Las elegías y necrológicas devienen en hagiografías porque las personas estamos hechas para la melancolía y los escribidores la relatamos sin pudor. Esta columna, lo juro, se ajusta a la intensa biografía de un muchacho de veinte años que dejó una huella indeleble entre quienes le conocimos. Procedente de Chile, René Ignacio Rodríguez Tobar llegó a La Palma con sólo año y medio y ayer, en El Salvador -con sus padres, Marta y René, su hermana Maite y su novia, Enma- le despedimos sus numerosos amigos, los de su generación y los mayores, los chicos de El Puente, que son una legión perpetuada en el tiempo, la mitad de la ciudad unida al Mensajero, donde destacó como portero espigado y ágil, y la otra mitad del Tenisca, expresión de la histórica dicotomía de la capital palmera, que supo también de sus valores.

En feliz calificativo de su maestra Carmen Ortega, René fue, y será siempre, "un caballero", un niño y adolescente fuera del tiempo que cedía la acera y saludaba afable a los rostros familiares; un hijo y amigo ejemplar y un alumno responsable, brillante y trabajador -no importa el orden de los adjetivos- que cumplía sus deberes con alto rendimiento y a la misma velocidad con la que resolvía los retos del cubo de Rubik o cualquier exigencia de la informática. Culto en el amplio uso del término y comprometido con las causas de la juventud más preparada y de más incierto futuro en nuestra tierra, profundo en sus reflexiones y divertido y ocurrente en su lenguaje, su personalidad no dejó a indiferente a nadie.

Desde los trece años padeció una grave y rara enfermedad -con escasa clínica en Canarias- que llevó con madura presencia de ánimo para admiración de sus próximos y del personal médico y sanitario del HUC, donde su lucha indesmayable fue razón de general simpatía y afecto.

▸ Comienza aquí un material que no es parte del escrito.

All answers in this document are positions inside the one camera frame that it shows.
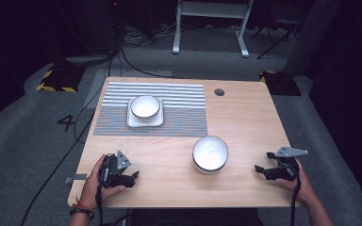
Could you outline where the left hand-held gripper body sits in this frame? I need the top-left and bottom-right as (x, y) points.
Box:
(98, 150), (137, 189)

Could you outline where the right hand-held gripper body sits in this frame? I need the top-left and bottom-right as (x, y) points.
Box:
(263, 146), (309, 183)

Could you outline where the white bowl dark rim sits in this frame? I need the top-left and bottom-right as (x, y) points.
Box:
(129, 94), (161, 120)
(191, 135), (230, 175)

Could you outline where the white square plate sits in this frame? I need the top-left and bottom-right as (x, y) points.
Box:
(125, 97), (165, 128)

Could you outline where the person's right hand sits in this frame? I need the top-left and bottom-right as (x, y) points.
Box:
(274, 158), (318, 204)

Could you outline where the person's left hand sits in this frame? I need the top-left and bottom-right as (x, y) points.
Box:
(77, 153), (127, 211)

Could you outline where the grey tape strip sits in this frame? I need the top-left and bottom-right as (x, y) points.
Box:
(64, 173), (88, 185)

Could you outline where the black yellow striped floor base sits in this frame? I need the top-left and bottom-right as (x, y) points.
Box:
(258, 70), (303, 97)
(36, 64), (87, 94)

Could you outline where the person's dark lap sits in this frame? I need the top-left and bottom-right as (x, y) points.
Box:
(128, 208), (265, 226)

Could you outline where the grey striped placemat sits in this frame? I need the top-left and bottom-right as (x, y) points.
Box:
(92, 81), (209, 137)

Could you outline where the grey power strip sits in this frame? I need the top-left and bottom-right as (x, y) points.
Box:
(64, 54), (116, 66)

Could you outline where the black tripod stand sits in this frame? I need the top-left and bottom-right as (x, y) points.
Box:
(252, 17), (300, 60)

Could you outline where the grey column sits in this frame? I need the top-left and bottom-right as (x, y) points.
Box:
(283, 0), (343, 77)

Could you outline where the left hand-held gripper cable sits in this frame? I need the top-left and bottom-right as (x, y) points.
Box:
(95, 154), (113, 226)

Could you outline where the hand-held gripper cable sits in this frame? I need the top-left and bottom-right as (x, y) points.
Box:
(95, 154), (113, 226)
(289, 168), (302, 226)

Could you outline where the right hand-held gripper cable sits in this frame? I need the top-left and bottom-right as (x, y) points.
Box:
(289, 168), (302, 226)

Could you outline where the beaded bracelet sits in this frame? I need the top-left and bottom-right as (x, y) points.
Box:
(69, 202), (95, 220)

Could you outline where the long black floor cable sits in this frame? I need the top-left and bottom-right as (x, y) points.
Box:
(20, 53), (116, 226)

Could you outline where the black curved floor cable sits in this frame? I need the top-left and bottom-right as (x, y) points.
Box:
(119, 45), (187, 80)

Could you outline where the white desk frame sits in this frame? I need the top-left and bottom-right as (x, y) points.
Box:
(172, 0), (255, 58)

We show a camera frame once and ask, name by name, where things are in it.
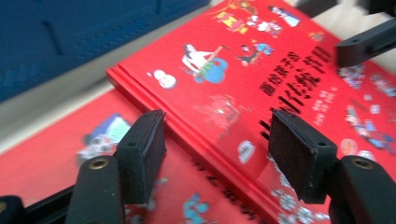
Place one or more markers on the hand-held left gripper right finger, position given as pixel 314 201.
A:
pixel 305 155

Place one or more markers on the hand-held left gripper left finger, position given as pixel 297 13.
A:
pixel 140 155

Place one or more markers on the blue file rack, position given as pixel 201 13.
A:
pixel 77 31

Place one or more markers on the red picture book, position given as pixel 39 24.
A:
pixel 218 77
pixel 46 155

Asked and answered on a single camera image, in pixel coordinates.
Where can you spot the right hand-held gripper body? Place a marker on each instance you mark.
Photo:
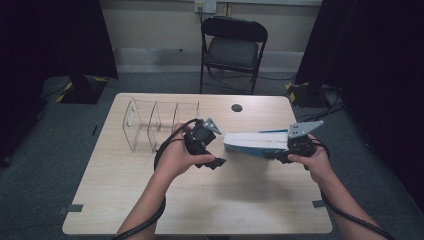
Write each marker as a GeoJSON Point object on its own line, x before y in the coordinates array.
{"type": "Point", "coordinates": [301, 140]}

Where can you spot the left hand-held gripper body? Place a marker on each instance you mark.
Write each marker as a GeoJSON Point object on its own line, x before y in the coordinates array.
{"type": "Point", "coordinates": [200, 136]}

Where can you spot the thick blue book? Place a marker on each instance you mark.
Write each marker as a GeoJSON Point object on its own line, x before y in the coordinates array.
{"type": "Point", "coordinates": [253, 141]}

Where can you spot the clear acrylic book rack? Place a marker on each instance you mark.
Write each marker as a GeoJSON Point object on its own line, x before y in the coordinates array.
{"type": "Point", "coordinates": [146, 126]}

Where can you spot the person's right hand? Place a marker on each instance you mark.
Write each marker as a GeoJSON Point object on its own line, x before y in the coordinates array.
{"type": "Point", "coordinates": [315, 163]}

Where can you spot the person's left hand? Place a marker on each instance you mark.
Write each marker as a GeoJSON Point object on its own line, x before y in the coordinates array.
{"type": "Point", "coordinates": [176, 156]}

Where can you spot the black stand base striped tape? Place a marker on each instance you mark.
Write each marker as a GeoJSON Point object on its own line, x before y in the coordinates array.
{"type": "Point", "coordinates": [83, 91]}
{"type": "Point", "coordinates": [305, 95]}

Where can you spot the black round table grommet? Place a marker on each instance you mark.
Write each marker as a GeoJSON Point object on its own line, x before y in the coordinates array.
{"type": "Point", "coordinates": [236, 107]}

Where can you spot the grey floor tape piece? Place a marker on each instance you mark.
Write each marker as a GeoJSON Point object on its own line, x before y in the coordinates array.
{"type": "Point", "coordinates": [71, 208]}
{"type": "Point", "coordinates": [318, 203]}

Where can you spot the black folding chair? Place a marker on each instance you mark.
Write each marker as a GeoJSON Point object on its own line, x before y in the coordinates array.
{"type": "Point", "coordinates": [233, 50]}

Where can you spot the black curtain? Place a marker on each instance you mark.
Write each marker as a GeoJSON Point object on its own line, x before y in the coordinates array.
{"type": "Point", "coordinates": [376, 66]}
{"type": "Point", "coordinates": [50, 40]}

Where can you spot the white wall socket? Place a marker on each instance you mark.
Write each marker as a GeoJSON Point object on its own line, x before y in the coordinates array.
{"type": "Point", "coordinates": [205, 5]}

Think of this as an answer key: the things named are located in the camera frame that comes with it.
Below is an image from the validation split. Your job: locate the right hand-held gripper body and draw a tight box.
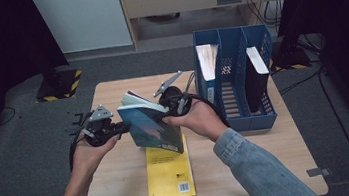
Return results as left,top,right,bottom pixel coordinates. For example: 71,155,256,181
150,69,194,118

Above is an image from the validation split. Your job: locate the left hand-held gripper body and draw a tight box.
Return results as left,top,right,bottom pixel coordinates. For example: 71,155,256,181
79,102,122,148

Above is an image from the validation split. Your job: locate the teal illustrated book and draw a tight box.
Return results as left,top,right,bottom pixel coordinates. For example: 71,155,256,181
114,85,186,162

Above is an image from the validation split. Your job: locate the blue book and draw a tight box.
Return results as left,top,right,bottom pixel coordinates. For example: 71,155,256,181
194,42,228,123

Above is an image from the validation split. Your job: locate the yellow book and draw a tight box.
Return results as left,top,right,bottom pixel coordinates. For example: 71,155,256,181
140,133,198,196

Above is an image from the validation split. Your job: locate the blue plastic file rack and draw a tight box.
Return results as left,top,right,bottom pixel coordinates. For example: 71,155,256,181
188,21,285,138

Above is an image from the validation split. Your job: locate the black book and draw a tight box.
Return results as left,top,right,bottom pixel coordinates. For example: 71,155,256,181
240,44,276,115

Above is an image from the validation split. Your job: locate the person's left hand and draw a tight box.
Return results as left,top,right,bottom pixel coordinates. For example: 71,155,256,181
67,134,126,179

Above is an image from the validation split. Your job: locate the person's right hand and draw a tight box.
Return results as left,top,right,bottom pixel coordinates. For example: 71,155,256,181
161,97,231,148

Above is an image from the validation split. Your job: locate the striped black stand base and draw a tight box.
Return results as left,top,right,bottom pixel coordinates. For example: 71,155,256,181
266,39,314,74
31,63,86,104

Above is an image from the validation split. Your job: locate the white cabinet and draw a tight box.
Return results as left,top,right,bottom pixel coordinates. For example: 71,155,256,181
31,0,134,57

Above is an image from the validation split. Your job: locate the grey tape piece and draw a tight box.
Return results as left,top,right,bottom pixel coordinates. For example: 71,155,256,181
306,166,332,178

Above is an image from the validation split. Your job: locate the right hand-held gripper cable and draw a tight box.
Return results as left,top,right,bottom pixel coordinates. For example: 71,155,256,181
182,68,232,133

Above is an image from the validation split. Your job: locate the hand-held gripper cable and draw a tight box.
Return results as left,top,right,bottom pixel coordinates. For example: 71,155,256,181
66,138,94,196
182,68,232,133

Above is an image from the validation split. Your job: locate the left hand-held gripper cable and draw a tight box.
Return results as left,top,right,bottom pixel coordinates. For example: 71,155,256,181
66,138,94,196

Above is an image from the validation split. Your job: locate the thin black floor cable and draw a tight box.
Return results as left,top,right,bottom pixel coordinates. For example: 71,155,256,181
0,105,18,126

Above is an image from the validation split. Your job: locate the long black floor cable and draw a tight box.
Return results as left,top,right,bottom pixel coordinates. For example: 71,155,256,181
274,63,349,196

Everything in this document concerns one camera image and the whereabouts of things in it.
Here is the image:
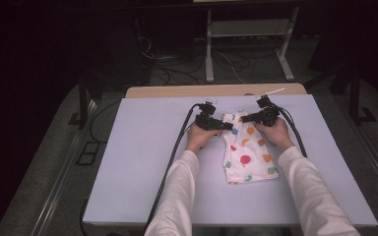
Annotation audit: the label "tangle of floor cables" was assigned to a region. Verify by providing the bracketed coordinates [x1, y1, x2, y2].
[137, 33, 277, 87]

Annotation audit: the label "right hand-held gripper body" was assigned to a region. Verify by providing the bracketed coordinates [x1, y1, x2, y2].
[253, 87, 286, 128]

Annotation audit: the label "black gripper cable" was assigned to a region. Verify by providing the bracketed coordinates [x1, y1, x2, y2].
[276, 105, 309, 159]
[144, 102, 205, 231]

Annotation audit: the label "light purple table board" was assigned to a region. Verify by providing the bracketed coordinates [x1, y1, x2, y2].
[82, 93, 378, 228]

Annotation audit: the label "white metal desk frame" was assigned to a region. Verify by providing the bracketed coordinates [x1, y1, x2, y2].
[204, 5, 301, 84]

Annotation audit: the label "person's left hand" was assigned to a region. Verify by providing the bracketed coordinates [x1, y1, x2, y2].
[185, 122, 224, 155]

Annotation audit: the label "white fruit print pants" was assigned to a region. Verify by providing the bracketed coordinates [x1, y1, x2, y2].
[220, 110, 281, 186]

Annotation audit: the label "person's right hand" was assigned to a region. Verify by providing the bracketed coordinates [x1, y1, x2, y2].
[254, 117, 296, 152]

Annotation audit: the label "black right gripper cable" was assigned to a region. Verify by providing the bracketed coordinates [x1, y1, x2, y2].
[276, 105, 309, 159]

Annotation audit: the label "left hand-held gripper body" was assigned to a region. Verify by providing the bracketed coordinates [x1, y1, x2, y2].
[194, 98, 225, 132]

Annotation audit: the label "black floor plate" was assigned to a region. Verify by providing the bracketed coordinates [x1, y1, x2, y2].
[75, 141, 102, 167]

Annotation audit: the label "silver floor rail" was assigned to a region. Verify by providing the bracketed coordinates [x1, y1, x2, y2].
[29, 97, 99, 236]

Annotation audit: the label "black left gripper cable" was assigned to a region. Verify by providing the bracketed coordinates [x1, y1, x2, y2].
[144, 102, 205, 231]

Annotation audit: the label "black looped floor cable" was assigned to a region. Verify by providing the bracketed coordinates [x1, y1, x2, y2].
[89, 98, 122, 145]

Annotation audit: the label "black metal stand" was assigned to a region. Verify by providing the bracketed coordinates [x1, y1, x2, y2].
[348, 65, 377, 126]
[67, 78, 91, 130]

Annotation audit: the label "black cable beside table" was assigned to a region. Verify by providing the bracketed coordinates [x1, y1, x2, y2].
[79, 196, 92, 236]

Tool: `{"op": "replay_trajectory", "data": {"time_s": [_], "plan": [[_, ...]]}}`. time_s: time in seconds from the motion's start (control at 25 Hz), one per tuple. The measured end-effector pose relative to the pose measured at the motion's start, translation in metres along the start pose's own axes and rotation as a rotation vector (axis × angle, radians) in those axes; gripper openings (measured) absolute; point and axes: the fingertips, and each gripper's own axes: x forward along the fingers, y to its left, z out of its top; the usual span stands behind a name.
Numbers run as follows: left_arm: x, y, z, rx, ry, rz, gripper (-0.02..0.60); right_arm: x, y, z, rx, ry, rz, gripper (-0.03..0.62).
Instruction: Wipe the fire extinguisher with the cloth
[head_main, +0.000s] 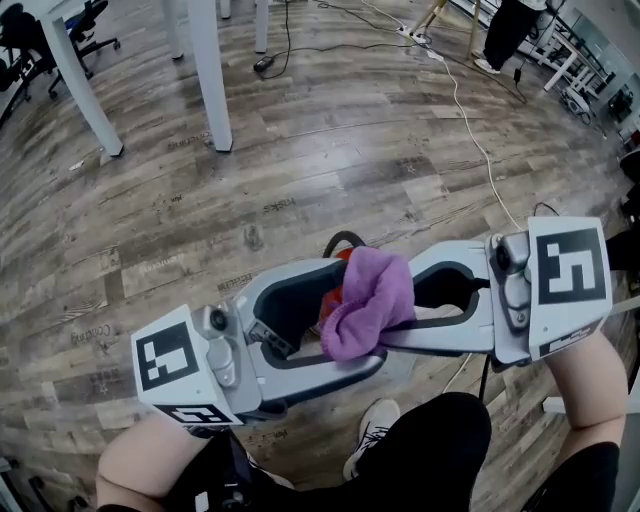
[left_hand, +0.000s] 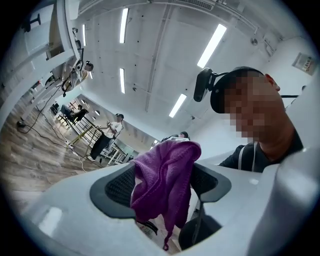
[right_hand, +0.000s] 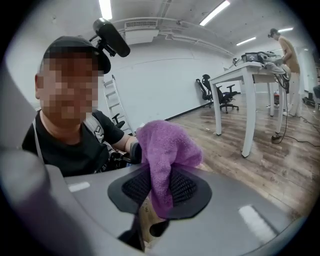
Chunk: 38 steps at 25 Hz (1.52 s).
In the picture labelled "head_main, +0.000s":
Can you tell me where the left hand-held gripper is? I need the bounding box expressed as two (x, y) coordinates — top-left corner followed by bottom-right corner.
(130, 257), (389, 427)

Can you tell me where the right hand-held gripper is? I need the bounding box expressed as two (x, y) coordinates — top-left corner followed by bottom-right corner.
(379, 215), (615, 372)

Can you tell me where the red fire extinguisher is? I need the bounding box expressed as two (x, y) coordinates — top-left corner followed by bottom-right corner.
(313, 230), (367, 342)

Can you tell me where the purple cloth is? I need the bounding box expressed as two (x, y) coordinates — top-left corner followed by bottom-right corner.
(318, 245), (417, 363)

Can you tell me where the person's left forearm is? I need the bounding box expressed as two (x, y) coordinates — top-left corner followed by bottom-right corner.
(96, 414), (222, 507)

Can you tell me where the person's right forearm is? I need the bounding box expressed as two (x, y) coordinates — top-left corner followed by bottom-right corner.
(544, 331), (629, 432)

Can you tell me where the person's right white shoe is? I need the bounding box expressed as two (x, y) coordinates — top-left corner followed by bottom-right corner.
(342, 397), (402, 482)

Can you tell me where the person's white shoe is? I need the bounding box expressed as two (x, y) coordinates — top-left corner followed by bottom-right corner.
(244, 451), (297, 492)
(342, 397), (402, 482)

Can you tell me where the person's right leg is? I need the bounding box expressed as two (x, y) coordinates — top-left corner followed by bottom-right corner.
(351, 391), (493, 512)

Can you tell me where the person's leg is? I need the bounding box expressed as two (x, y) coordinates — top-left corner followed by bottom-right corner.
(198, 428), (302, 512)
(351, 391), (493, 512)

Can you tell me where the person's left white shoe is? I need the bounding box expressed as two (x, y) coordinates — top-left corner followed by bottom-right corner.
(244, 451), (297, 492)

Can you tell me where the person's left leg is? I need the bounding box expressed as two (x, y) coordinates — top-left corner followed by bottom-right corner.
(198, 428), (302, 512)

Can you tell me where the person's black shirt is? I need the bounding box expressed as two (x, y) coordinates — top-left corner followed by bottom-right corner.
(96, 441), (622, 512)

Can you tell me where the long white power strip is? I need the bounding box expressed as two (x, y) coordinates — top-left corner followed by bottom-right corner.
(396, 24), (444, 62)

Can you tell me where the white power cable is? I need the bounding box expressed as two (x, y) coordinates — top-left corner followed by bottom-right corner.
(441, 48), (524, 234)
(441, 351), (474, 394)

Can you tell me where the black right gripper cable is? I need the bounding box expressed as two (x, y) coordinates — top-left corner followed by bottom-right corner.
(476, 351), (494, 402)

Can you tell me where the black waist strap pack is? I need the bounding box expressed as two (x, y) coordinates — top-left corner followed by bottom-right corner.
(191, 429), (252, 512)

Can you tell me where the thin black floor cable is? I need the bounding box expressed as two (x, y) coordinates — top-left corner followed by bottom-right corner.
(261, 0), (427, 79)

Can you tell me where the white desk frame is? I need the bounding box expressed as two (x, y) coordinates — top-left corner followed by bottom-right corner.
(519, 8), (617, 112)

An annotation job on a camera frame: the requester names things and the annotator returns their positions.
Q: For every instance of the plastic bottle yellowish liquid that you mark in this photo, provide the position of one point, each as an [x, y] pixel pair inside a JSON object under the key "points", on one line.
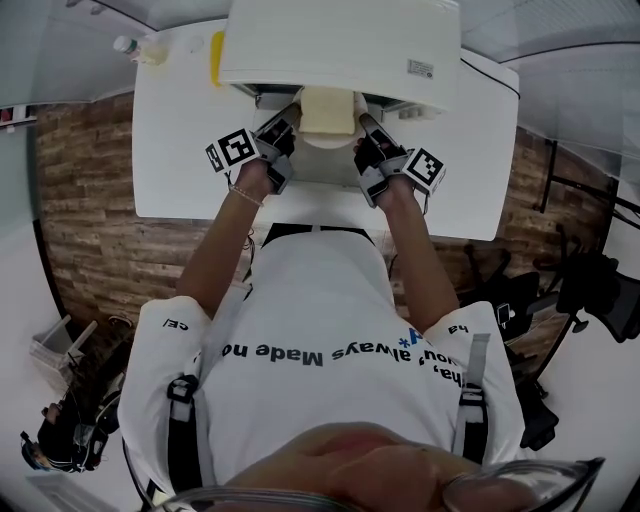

Estudiante en Salamanca y sabedor de que su tiempo era corto, adoptó la decisión de cambiar la licenciatura por un grado medio y, hasta el último momento, fue un alumno aplicado y ambicioso, como un hijo admirable, un novio a la eterna usanza y un entrañable amigo, eternamente joven en nuestra dolida memoria.

Resulta difícil enumerar sus valores y, a lo peor, creerlos. Pero les aseguro que no hay exceso en el escribidor; si acaso el énfasis admirado ante los seres de luz que iluminan y calientan nuestro entorno, y estupor y rabia ante la regla y el dolor inmenso de los padres que entierran a los hijos. Nada menos.